(Goal of the exercise) A stretch of the entries below is to be set down exactly, running from the line with "x=433, y=274" through the line with "x=384, y=26", both included, and no other line.

⁂

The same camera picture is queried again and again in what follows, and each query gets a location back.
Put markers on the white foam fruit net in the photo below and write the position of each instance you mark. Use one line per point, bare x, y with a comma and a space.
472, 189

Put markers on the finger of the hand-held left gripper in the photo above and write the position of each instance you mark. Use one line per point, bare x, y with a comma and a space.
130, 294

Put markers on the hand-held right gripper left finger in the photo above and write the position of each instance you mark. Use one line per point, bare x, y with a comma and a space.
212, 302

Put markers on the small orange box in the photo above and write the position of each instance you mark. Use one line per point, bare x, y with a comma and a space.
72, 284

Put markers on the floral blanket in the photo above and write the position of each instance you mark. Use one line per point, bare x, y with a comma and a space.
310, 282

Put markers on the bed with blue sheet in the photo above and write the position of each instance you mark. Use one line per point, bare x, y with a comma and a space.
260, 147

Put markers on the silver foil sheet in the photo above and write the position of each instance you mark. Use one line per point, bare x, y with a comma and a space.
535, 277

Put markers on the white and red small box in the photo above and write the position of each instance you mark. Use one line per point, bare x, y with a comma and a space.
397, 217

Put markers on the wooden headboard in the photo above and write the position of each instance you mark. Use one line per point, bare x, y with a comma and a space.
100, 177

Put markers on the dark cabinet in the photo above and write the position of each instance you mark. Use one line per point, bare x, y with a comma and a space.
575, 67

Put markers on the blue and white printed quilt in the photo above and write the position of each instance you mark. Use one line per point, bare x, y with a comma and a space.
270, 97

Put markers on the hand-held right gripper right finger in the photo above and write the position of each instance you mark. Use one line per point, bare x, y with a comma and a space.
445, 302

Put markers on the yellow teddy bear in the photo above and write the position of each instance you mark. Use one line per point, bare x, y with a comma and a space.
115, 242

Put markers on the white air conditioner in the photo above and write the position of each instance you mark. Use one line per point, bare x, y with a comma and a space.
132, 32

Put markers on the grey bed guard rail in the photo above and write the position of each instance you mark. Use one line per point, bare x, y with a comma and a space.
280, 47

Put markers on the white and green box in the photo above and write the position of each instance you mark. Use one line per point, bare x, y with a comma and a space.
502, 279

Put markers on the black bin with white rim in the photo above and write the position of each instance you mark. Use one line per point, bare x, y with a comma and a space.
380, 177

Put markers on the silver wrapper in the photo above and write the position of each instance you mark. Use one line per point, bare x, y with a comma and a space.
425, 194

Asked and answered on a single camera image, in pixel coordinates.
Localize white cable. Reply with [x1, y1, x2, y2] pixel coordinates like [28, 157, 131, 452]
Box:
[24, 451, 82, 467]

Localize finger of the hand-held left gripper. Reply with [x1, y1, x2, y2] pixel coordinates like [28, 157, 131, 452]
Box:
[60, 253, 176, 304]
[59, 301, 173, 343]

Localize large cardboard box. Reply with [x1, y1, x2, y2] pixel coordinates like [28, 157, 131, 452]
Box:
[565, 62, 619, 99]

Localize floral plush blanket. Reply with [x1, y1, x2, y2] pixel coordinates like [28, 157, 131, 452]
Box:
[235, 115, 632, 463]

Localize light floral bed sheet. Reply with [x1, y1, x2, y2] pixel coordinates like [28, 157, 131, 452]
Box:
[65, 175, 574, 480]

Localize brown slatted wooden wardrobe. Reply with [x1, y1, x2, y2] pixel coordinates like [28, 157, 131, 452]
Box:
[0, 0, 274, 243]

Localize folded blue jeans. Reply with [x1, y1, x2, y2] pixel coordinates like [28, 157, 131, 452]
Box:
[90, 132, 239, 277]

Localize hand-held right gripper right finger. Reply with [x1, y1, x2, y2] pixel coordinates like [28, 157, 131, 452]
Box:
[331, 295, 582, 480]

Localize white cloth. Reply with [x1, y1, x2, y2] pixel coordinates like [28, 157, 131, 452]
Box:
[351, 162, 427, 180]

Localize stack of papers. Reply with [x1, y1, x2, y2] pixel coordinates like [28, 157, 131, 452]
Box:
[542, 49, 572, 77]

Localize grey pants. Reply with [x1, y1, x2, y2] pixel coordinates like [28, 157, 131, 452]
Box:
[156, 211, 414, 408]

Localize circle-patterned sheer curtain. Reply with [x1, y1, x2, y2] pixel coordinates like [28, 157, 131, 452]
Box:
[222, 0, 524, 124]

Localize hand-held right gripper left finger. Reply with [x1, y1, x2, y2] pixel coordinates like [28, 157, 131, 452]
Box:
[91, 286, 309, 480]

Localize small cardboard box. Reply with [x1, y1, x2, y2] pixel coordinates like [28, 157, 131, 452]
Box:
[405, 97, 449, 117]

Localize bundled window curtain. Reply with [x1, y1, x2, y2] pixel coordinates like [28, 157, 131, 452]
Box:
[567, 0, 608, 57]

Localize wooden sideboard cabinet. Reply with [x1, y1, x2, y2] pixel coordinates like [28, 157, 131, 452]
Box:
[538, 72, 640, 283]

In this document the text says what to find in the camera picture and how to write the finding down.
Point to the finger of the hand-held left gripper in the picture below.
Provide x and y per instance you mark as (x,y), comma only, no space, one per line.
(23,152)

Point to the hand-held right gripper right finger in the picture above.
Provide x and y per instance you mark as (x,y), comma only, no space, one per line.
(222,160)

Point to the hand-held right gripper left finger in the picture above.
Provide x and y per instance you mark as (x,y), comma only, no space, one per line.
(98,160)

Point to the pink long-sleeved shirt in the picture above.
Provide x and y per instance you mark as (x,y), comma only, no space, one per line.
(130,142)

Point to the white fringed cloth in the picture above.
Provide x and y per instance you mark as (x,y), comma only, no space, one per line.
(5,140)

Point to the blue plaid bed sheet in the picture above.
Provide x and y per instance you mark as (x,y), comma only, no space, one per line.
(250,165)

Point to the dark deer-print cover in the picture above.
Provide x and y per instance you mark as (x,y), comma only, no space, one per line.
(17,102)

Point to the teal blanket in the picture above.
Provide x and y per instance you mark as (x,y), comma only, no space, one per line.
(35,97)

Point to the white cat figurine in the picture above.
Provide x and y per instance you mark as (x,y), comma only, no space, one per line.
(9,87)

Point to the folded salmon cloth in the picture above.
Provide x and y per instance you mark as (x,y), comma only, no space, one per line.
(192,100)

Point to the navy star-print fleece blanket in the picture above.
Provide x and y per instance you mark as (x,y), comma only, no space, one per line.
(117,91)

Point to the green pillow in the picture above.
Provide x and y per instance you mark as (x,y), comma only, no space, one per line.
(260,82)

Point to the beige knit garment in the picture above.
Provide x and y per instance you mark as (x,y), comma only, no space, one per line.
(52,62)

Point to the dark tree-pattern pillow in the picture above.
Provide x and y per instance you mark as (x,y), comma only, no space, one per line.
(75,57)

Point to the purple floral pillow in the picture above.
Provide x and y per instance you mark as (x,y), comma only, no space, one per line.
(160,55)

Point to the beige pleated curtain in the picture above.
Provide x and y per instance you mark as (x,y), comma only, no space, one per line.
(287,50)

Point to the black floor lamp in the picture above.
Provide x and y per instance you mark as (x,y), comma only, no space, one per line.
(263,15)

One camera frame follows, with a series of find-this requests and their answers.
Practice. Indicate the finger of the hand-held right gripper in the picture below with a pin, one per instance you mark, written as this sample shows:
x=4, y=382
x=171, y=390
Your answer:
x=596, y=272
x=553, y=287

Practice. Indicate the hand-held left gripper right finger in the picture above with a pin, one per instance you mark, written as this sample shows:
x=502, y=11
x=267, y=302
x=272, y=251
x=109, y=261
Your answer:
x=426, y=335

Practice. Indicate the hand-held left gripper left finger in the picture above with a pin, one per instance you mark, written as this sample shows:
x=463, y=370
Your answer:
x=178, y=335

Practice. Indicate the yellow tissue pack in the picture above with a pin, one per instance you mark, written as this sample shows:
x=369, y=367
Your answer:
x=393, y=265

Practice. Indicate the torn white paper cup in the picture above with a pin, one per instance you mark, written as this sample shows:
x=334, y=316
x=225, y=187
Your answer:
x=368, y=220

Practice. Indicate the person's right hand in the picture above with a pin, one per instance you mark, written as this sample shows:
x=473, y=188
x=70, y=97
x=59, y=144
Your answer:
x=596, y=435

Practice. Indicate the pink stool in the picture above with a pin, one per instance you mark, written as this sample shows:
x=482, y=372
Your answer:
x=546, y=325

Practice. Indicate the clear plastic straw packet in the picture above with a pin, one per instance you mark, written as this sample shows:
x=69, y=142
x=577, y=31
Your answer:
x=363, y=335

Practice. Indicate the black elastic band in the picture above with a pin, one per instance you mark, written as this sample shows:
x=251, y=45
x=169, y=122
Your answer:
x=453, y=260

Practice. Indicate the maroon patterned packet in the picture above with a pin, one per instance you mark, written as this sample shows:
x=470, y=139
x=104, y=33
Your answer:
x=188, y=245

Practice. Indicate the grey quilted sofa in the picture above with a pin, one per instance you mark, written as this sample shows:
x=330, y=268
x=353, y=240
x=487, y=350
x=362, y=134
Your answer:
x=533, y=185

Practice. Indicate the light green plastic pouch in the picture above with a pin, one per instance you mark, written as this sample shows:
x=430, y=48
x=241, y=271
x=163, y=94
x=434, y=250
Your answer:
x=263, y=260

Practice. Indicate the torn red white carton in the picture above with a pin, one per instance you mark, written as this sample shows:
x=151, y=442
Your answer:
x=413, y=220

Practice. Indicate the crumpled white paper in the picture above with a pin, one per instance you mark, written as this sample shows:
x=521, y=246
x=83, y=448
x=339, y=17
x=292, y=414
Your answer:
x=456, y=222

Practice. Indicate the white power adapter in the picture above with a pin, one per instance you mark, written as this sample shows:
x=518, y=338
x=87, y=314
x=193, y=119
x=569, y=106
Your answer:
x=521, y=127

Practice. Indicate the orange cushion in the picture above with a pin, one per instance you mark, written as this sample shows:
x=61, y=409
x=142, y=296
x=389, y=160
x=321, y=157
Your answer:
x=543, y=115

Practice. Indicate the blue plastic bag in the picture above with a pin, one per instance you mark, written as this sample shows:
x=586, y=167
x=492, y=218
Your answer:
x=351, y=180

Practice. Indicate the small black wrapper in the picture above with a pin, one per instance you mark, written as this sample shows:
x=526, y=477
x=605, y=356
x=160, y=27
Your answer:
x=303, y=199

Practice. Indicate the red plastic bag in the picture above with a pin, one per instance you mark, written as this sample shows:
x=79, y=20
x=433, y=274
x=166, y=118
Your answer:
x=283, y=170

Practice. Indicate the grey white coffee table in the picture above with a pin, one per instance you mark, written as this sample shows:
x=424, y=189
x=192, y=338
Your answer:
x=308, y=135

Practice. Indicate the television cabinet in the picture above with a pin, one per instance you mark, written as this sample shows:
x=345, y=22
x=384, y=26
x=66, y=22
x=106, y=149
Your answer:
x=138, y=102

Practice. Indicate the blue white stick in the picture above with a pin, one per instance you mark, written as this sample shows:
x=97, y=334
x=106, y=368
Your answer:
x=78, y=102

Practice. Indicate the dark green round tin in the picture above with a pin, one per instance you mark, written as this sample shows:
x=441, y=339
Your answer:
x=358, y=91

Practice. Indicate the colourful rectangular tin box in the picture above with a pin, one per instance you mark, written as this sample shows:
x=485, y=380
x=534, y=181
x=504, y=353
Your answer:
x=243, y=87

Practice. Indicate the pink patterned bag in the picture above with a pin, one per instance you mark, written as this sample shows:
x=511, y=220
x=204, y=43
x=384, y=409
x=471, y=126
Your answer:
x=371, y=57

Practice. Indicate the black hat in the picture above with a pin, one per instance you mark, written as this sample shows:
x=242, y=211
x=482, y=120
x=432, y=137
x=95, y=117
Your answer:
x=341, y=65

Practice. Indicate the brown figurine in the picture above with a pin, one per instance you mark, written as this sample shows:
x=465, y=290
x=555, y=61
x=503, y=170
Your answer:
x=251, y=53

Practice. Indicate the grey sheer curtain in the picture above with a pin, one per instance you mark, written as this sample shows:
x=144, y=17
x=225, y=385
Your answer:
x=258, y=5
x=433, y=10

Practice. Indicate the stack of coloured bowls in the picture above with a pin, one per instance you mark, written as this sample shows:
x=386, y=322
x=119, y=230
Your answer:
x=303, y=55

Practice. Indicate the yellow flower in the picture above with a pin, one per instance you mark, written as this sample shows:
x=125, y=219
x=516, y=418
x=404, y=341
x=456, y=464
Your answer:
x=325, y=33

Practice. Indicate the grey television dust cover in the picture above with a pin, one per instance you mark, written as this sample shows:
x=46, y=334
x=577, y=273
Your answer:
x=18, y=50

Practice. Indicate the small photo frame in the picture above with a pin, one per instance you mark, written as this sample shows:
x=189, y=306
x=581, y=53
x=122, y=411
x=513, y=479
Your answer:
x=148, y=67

⁂

(Task output)
x=433, y=274
x=166, y=118
Your answer:
x=283, y=170

Practice. Indicate the grey white coffee table in the picture above with a pin, one per instance you mark, written as this sample shows:
x=424, y=189
x=192, y=338
Your answer:
x=308, y=135

Practice. Indicate the television cabinet in the picture above with a pin, one per instance you mark, written as this sample shows:
x=345, y=22
x=384, y=26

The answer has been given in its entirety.